▶ Task instructions
Starting with the first line of the data that follows, transcribe every line verbatim until the line containing "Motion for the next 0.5" has been transcribed.

**** Records for the exercise ****

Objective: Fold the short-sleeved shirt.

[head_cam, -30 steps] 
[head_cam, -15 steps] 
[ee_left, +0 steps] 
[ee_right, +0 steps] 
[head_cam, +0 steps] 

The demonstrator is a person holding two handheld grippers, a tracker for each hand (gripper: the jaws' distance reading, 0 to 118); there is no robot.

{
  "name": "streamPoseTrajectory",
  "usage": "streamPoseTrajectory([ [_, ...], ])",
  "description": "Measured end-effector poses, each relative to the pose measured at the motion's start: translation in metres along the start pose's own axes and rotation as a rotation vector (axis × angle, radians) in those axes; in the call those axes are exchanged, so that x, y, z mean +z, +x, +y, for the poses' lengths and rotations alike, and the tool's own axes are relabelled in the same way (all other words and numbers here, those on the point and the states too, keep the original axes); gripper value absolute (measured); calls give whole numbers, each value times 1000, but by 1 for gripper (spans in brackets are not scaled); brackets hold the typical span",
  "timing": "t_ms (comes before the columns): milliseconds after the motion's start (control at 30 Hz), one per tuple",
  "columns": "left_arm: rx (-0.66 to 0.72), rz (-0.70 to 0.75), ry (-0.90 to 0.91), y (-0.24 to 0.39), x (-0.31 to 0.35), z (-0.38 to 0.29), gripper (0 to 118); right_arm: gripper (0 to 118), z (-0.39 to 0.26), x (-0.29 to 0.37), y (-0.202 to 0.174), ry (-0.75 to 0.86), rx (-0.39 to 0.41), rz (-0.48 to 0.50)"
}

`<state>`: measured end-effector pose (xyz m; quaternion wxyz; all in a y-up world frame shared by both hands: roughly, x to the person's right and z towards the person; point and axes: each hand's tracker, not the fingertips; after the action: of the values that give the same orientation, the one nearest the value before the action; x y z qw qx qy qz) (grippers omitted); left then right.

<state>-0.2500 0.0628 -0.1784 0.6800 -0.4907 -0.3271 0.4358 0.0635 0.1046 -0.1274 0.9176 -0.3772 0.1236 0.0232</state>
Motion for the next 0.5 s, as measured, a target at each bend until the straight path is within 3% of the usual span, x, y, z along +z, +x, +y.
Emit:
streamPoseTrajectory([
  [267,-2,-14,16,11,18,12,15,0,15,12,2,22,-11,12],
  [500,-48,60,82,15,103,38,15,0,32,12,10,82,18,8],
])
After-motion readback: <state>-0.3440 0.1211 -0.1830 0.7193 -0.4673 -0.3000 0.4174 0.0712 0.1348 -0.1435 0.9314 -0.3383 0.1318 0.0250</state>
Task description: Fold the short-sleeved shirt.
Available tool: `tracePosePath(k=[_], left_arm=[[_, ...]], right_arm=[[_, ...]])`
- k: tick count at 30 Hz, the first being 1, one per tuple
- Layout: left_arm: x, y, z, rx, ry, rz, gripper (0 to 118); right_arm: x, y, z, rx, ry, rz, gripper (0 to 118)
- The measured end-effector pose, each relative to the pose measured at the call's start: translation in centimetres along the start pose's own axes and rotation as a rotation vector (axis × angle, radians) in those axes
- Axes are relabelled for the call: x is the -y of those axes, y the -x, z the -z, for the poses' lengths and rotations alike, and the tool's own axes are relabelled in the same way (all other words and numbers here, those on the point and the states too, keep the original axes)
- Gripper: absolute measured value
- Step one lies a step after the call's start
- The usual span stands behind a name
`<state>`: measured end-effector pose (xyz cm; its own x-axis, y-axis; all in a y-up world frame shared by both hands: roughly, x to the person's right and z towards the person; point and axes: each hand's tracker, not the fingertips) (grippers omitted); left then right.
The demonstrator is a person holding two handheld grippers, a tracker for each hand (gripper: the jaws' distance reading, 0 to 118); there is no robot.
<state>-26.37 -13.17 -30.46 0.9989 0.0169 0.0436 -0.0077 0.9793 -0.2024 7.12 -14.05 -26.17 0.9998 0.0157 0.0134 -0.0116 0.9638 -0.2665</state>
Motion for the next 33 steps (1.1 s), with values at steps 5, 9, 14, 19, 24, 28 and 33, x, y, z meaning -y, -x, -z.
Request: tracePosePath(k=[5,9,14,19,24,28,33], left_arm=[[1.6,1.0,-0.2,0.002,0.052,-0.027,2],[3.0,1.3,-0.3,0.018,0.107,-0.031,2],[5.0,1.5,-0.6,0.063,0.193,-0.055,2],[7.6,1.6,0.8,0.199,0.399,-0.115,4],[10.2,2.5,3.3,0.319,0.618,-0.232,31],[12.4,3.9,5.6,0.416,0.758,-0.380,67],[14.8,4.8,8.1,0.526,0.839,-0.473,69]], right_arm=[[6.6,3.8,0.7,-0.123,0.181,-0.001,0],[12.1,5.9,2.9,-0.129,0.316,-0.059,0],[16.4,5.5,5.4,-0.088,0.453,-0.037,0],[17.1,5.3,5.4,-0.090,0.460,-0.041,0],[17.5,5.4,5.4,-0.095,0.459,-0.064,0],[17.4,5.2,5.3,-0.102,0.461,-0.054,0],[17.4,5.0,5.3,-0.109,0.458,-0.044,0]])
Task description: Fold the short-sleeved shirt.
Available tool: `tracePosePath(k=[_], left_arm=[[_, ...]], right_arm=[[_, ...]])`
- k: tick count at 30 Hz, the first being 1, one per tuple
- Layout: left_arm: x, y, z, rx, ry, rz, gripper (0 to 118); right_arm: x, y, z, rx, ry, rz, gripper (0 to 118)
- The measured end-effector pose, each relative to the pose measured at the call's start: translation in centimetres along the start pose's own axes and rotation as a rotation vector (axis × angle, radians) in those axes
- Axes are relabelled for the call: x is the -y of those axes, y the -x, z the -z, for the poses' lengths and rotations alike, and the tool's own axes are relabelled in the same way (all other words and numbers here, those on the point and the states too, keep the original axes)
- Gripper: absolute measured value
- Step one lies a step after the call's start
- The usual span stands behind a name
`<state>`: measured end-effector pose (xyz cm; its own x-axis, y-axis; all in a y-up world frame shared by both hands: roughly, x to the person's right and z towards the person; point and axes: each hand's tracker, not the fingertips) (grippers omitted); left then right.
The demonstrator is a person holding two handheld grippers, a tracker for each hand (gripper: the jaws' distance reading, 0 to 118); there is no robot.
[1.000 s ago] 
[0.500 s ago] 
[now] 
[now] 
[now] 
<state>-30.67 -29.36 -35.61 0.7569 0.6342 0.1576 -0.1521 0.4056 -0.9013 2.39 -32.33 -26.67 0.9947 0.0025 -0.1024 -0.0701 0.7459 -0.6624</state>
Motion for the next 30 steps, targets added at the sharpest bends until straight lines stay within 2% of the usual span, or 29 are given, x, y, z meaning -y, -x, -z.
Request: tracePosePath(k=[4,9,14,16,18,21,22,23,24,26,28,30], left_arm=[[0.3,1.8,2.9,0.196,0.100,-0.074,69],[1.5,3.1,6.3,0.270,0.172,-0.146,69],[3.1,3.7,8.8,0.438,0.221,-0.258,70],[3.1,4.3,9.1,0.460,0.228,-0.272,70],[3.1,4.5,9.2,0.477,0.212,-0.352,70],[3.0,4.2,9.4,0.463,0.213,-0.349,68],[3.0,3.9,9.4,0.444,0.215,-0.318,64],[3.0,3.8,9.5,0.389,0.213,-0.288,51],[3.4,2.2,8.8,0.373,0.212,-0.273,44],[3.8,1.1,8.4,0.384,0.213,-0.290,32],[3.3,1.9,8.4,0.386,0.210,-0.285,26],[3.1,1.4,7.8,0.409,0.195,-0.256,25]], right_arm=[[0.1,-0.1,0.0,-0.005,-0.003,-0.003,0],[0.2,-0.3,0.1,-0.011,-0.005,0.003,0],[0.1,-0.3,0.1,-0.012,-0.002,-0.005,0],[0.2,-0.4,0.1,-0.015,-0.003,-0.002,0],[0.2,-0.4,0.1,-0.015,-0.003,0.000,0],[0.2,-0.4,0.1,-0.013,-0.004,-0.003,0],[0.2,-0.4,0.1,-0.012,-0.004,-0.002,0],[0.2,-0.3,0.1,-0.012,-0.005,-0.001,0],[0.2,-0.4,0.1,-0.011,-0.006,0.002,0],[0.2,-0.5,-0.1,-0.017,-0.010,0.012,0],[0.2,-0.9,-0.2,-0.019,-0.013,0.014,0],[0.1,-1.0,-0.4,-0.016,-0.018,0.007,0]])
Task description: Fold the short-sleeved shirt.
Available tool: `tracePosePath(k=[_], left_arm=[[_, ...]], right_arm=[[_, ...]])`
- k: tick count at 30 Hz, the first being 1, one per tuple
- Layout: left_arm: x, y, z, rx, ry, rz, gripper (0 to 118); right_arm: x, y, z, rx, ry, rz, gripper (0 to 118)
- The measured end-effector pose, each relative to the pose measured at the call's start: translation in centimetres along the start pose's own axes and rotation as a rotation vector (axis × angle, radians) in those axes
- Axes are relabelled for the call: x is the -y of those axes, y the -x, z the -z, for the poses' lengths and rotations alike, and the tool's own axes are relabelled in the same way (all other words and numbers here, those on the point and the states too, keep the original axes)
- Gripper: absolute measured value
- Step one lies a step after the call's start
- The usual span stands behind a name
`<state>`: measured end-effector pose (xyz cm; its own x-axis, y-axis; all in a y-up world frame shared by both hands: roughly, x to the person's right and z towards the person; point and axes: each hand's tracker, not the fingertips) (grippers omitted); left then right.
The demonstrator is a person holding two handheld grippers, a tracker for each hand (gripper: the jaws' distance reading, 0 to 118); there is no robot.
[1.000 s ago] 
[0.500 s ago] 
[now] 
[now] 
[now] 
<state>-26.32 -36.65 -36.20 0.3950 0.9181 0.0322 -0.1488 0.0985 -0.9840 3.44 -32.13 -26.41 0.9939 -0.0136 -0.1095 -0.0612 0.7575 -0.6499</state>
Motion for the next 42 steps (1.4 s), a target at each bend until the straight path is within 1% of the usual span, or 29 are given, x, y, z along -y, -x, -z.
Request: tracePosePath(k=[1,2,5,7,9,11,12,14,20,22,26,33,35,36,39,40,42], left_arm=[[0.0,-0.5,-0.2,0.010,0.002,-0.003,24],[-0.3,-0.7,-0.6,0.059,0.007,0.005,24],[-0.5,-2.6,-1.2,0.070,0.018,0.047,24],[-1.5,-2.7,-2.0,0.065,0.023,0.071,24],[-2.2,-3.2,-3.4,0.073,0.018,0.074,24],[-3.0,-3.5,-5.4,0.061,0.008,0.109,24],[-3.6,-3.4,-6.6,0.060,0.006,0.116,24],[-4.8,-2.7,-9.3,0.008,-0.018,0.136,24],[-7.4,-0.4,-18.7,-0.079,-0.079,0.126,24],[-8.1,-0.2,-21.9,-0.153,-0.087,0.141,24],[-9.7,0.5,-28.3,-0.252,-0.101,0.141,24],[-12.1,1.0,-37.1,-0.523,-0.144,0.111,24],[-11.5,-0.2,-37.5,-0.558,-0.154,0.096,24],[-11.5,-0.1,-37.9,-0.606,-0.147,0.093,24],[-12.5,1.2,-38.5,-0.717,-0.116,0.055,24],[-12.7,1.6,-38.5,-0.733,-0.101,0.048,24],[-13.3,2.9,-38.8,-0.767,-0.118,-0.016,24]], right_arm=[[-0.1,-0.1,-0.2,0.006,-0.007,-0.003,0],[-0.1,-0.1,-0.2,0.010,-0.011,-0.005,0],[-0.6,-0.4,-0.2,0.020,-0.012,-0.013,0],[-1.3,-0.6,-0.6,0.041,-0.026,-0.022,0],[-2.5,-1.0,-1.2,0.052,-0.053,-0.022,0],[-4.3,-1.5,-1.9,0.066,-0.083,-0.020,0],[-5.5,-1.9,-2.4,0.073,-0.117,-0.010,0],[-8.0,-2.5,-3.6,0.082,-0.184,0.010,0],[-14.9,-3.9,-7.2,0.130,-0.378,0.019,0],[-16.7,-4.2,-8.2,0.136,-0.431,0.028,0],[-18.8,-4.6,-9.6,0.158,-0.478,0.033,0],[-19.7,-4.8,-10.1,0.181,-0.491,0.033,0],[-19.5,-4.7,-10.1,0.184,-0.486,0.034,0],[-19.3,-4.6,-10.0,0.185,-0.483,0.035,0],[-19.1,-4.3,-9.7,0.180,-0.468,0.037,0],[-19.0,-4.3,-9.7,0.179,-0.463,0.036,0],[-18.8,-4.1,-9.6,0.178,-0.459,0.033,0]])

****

▶ Response box
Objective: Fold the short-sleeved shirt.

[head_cam, -30 steps] 
[head_cam, -15 steps] 
[ee_left, +0 steps] 
[ee_right, +0 steps] 
[head_cam, +0 steps] 

The demonstrator is a person holding two handheld grippers, a tracker for each hand (gripper: the jaws' distance reading, 0 to 118); there is no robot.

{
  "name": "streamPoseTrajectory",
  "usage": "streamPoseTrajectory([ [_, ...], ])",
  "description": "Measured end-effector poses, each relative to the pose measured at the motion's start: translation in metres along the start pose's own axes and rotation as a rotation vector (axis × angle, radians) in those axes; in the call those axes are exchanged, so that x, y, z mean +z, +x, +y, for the poses' lengths and rotations alike, and the tool's own axes are relabelled in the same way (all other words and numbers here, those on the point and the states too, keep the original axes); gripper value absolute (measured); calls give whole numbers, each value times 1000, but by 1 for gripper (spans in brackets are not scaled); brackets hold the typical span",
  "timing": "t_ms (comes before the columns): milliseconds after the motion's start (control at 30 Hz), one per tuple",
  "columns": "left_arm: rx (-0.66 to 0.72), rz (-0.70 to 0.75), ry (-0.90 to 0.91), y (-0.24 to 0.39), x (-0.31 to 0.35), z (-0.38 to 0.29), gripper (0 to 118); right_arm: gripper (0 to 118), z (-0.39 to 0.26), x (-0.29 to 0.37), y (-0.202 to 0.174), ry (-0.75 to 0.86), rx (-0.39 to 0.41), rz (-0.48 to 0.50)"
}

`<state>`: measured end-effector pose (xyz m; quaternion wxyz; all in a y-up world frame shared by both hands: roughly, x to the person's right and z towards the person; point and axes: each hand's tracker, not the fingertips; after the action: of the values that give the same orientation, the one nearest the value before the action; x y z qw qx qy qz) (grippers omitted); left then right.

<state>-0.2500 0.0628 -0.1784 0.6800 -0.4907 -0.3271 0.4358 0.0635 0.1046 -0.1274 0.9176 -0.3772 0.1236 0.0232</state>
Motion for the next 0.5 s, as measured, a target at each bend until the straight path is within 3% of the usual span, x, y, z along +z, +x, +y.

The work for this exercise is now done.